___ Source material ___

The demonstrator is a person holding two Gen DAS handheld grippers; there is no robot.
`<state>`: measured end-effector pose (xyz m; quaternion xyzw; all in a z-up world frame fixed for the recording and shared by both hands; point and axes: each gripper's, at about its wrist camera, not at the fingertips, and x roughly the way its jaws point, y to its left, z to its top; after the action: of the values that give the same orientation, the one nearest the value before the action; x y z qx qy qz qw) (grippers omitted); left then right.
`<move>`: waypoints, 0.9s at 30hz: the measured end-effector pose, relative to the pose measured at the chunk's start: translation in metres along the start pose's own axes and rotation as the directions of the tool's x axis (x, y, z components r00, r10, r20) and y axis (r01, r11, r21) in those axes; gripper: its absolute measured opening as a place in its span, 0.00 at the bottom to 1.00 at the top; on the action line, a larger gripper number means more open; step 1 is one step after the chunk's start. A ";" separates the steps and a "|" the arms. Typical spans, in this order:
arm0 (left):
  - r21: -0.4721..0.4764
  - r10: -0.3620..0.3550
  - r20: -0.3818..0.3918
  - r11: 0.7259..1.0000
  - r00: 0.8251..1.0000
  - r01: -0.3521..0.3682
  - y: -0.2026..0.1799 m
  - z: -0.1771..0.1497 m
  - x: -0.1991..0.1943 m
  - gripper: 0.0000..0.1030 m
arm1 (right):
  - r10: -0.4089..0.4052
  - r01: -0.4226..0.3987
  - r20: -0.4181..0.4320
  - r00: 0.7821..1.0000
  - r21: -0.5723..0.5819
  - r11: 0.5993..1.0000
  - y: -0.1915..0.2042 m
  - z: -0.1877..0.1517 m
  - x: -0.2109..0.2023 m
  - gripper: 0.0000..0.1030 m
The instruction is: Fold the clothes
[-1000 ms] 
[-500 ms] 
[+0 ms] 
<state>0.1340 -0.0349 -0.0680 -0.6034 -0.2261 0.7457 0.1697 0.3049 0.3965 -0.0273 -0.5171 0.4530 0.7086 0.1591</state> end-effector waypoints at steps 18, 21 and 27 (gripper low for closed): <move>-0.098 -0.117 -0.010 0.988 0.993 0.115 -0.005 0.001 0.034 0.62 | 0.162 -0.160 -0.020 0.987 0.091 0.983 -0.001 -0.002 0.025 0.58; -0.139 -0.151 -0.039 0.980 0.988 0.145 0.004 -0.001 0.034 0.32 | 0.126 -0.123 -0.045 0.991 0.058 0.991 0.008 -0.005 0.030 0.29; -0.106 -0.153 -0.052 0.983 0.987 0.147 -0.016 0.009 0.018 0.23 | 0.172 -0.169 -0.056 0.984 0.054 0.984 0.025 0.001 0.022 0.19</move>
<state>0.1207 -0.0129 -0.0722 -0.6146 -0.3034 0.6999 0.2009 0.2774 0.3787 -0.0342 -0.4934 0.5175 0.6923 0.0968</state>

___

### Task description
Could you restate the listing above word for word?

### Answer to the exercise
The demonstrator is a person holding two Gen DAS handheld grippers; there is no robot.
`<state>`: measured end-effector pose (xyz m; quaternion xyzw; all in a z-up world frame fixed for the recording and shared by both hands; point and axes: each gripper's, at about its wrist camera, not at the fingertips, and x roughly the way its jaws point, y to its left, z to its top; after the action: of the values that give the same orientation, the one nearest the value before the action; x y z qx qy qz qw) (grippers omitted); left then right.
`<move>`: waypoints, 0.9s at 30hz: the measured end-effector pose, relative to the pose measured at the chunk's start: translation in metres along the start pose's own axes and rotation as the directions of the tool's x axis (x, y, z components r00, r10, r20) and y axis (r01, r11, r21) in those axes; gripper: its absolute measured opening as a place in its span, 0.00 at the bottom to 1.00 at the top; on the action line, a larger gripper number means more open; step 1 is one step after the chunk's start. A ";" separates the steps and a "|" the arms. Typical spans, in this order:
arm0 (left):
  - r21: -0.4721..0.4764
  - r10: -0.3620..0.3550
  - r20: -0.3818..0.3918
  - r11: 0.7259..1.0000
  - r00: 0.8251..1.0000
  - r01: -0.3521..0.3682
  - y: -0.2026..0.1799 m
  - z: -0.1771..0.1497 m
  - x: -0.1991..0.1943 m
  - gripper: 0.0000..0.1030 m
arm1 (right):
  - r10: -0.4089..0.4052
  - r01: -0.4226..0.3987
  - r20: -0.4181..0.4320
  - r00: 0.7821..1.0000
  - r21: -0.5723..0.5819
  - r11: 0.5993..1.0000
  - y: -0.1915..0.2042 m
  - z: -0.1877..0.1517 m
  - x: -0.2109..0.2023 m
  - gripper: 0.0000..0.1030 m
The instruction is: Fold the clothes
[-1000 ms] 
[-500 ms] 
[+0 ms] 
<state>0.1340 -0.0349 -0.0680 -0.6034 -0.2261 0.7457 0.1697 0.3049 0.3965 -0.0273 -0.5171 0.4530 0.7086 0.1591</state> end-effector waypoints at steps 18, 21 and 27 (gripper low for closed): <move>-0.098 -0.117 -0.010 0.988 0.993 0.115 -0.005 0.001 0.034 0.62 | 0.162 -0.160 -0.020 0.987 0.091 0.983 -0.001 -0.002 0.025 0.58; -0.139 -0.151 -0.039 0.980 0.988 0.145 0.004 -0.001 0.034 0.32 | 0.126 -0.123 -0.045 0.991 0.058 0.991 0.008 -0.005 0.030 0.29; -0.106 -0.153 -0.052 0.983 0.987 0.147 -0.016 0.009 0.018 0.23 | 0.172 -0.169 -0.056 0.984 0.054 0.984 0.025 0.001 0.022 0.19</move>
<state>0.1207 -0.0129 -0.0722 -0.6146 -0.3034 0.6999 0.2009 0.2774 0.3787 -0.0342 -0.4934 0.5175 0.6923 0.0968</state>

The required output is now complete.